** Opening Dataset content block **

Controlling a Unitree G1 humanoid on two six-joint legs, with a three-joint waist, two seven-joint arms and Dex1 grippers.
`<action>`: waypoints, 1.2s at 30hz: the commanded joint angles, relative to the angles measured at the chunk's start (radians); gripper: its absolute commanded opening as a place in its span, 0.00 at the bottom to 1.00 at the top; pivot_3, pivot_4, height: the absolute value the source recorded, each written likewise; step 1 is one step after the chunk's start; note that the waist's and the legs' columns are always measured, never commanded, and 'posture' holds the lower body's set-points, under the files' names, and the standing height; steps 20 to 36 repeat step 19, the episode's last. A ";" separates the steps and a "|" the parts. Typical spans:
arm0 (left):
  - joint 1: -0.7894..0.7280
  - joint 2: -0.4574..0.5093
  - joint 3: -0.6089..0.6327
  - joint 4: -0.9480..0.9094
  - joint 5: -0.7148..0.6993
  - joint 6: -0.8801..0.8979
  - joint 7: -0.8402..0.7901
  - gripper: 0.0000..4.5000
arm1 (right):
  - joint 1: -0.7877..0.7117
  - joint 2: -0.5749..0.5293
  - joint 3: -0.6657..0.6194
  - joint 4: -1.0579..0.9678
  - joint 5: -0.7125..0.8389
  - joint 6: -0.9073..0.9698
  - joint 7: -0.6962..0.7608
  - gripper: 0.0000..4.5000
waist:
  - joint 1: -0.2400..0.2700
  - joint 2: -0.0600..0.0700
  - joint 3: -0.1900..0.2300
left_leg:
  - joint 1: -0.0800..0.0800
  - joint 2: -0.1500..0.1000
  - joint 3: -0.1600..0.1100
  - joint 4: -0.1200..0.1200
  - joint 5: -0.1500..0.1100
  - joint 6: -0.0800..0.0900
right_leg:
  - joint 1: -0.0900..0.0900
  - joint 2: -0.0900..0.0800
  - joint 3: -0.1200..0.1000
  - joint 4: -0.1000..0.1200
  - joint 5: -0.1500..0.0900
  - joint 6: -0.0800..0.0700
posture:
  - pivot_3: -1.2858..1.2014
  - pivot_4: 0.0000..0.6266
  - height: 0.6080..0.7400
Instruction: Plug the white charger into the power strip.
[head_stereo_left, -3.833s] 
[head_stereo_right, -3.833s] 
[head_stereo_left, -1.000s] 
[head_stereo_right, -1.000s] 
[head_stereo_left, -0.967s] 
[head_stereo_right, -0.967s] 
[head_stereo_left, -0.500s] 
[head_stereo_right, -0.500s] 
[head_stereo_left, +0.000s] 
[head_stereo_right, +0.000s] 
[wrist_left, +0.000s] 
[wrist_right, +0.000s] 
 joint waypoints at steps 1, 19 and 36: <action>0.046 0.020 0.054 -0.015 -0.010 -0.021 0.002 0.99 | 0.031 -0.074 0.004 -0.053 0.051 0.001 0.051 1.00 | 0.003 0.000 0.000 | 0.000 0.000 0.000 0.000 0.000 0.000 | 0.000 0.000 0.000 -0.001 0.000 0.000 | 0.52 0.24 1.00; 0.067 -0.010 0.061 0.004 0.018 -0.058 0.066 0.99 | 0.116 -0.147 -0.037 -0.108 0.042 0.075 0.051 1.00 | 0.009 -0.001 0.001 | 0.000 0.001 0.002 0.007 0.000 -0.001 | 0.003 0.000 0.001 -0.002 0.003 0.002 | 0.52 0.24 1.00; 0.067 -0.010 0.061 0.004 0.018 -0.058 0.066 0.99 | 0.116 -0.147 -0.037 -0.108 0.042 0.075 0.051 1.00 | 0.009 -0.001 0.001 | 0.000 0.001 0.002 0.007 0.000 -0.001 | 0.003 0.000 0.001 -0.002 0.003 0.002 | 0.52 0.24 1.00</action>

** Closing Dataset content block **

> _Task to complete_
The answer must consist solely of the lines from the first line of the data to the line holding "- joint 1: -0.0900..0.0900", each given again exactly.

> _Task output_
Controlling a Unitree G1 humanoid on two six-joint legs, with a three-joint waist, two seven-joint arms and Dex1 grippers.
`<action>`: waypoints, 1.2s at 30hz: the commanded joint angles, relative to the angles measured at the chunk's start (radians); gripper: its absolute commanded opening as a place in its span, 0.00 at the bottom to 1.00 at the top; pivot_3, pivot_4, height: the absolute value the source recorded, each written likewise; step 1 is one step after the chunk's start; note that the waist's and the legs' columns are always measured, never commanded, and 'posture' holds the lower body's set-points, under the files' names, and the standing height; steps 20 to 36 repeat step 19, the episode's last. A ";" separates the steps and a "|" the parts. Typical spans:
arm0 (left):
  - joint 1: -0.7894..0.7280
  - joint 2: -0.4574..0.5093
  - joint 3: -0.6089..0.6327
  - joint 4: -0.9480..0.9094
  - joint 5: -0.7148..0.6993
  - joint 6: -0.8801..0.8979
  - joint 7: -0.8402..0.7901
  - gripper: 0.0000..4.5000
arm1 (right):
  - joint 1: -0.7877..0.7117
  - joint 2: -0.5749..0.5293
  - joint 3: -0.6657..0.6194
  - joint 4: -1.0579..0.9678
  - joint 5: -0.7125..0.8389
  - joint 6: -0.9073..0.9698
  - joint 7: -0.6962..0.7608
  - gripper: 0.0000..4.5000
waist:
  - joint 1: -0.2400..0.2700
  - joint 2: -0.0600..0.0700
  - joint 3: -0.1900..0.2300
left_leg:
  - joint 1: -0.0800..0.0800
  - joint 2: -0.1500..0.1000
  - joint 3: -0.1600..0.1100
  - joint 4: -0.1200..0.1200
  - joint 5: -0.1500..0.1100
  - joint 6: -0.0800..0.0900
right_leg:
  - joint 1: -0.0900..0.0900

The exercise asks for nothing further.